Rencontre avec la police du désert Dans leur fort, à l’entrée de
Wadi Rum, les policiers du
Desert Patrol Corps font office d’attraction touristique. “Bienvenue, désirez-vous une tasse de café à la cardamome?” Je ne peux refuser une telle invitation de la part d’un agent prévenant vêtu d’un
uniforme impeccable. Au-dessus de sa
dishdash kaki (jupe arabe pour hommes arrivant à la cheville), il porte un ceinturon rouge brun orné de motifs et d’un poignard. Son arme pend derrière son épaule. Son
turban rouge et blanc cache deux yeux noirs souriants. C’est
l’accueil le plus le chaleureux que j’aie jamais reçu dans un bureau de police.

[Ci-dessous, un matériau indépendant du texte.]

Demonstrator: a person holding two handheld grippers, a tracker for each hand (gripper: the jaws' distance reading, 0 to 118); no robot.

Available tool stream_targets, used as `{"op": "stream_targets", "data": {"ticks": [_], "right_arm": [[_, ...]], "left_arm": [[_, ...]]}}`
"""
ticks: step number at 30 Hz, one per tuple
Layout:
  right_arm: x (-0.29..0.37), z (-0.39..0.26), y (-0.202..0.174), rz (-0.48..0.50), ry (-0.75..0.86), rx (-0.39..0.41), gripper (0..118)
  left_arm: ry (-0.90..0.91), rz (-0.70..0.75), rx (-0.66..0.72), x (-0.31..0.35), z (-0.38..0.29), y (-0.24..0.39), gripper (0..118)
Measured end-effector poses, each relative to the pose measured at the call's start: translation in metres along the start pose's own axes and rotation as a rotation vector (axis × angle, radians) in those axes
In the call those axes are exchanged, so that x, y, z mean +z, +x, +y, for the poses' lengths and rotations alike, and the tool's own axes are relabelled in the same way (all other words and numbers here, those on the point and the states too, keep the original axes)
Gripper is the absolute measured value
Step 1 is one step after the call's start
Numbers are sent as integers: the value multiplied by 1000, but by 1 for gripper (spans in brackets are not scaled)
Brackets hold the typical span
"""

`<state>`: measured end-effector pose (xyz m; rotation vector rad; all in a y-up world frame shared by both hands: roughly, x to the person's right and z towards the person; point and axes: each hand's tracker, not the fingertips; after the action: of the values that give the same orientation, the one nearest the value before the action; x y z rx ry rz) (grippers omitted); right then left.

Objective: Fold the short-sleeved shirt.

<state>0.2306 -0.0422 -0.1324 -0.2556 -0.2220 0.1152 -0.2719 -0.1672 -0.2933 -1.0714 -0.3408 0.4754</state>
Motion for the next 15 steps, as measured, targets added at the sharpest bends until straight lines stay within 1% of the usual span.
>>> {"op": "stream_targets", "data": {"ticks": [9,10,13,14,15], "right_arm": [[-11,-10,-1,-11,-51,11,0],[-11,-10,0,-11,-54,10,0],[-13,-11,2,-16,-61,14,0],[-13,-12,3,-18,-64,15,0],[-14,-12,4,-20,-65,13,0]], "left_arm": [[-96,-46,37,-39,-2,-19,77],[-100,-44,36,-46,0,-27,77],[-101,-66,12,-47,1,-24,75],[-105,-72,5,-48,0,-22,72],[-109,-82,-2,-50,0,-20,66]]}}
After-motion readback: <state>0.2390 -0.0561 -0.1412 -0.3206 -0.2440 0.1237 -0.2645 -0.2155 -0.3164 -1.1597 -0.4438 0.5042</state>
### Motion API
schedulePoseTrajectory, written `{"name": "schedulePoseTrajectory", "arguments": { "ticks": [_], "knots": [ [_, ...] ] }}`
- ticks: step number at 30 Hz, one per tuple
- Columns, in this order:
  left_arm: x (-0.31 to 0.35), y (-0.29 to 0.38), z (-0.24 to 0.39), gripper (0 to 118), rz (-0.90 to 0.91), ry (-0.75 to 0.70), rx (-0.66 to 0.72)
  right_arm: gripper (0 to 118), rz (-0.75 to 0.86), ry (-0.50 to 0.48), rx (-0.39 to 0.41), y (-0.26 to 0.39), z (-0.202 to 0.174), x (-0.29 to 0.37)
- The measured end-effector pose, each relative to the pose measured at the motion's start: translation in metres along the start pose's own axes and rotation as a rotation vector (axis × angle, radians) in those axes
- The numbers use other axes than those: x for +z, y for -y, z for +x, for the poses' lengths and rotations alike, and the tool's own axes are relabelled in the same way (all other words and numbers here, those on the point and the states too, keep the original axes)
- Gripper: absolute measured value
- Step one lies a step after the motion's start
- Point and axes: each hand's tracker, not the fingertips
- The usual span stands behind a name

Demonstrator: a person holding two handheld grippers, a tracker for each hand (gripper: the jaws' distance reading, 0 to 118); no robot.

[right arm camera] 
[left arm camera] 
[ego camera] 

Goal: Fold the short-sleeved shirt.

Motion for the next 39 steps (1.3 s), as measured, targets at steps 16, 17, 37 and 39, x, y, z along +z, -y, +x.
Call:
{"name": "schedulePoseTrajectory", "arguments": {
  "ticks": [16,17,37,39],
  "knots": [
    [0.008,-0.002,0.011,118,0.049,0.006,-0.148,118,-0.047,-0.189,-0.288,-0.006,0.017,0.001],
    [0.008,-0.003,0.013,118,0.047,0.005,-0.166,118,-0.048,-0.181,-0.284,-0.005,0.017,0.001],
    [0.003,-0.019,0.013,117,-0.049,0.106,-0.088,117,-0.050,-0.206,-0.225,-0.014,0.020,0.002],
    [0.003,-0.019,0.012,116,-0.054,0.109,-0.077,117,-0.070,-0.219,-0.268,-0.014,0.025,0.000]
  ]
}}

Ceux qui en ont le temps peuvent rejoindre
Aqaba en quelques jours à dos de chameau, mais je préfère
une excursion en 4 x 4 dans l’un des plus beaux déserts du monde. Orange, presque rosé, parsemé de taches beiges à rouge vif, parfois ocre, puis à nouveau gris, le sable de
Wadi Rum me surprend par sa
richesse de couleurs insoupçonnée. Je cherche les
dessins de chameaux que les nomades ont gravés dans le grès rugueux il y a des milliers d’années.
Au groupe de rochers ‘Les 7 Piliers de la Sagesse’, je m’attends à voir John Wayne en selle poursuivant des Indiens, mais je suis dans le pays de Lawrence d’Arabie. “Le désert à perte de vue, réverbérant l’écho. Divin”, selon les termes du militaire écrivain. C’est dans
la vallée de la lune que sa brigade du désert y établit son quartier général. Le classique d’Hollywood a été tourné en partie à Wadi Rum.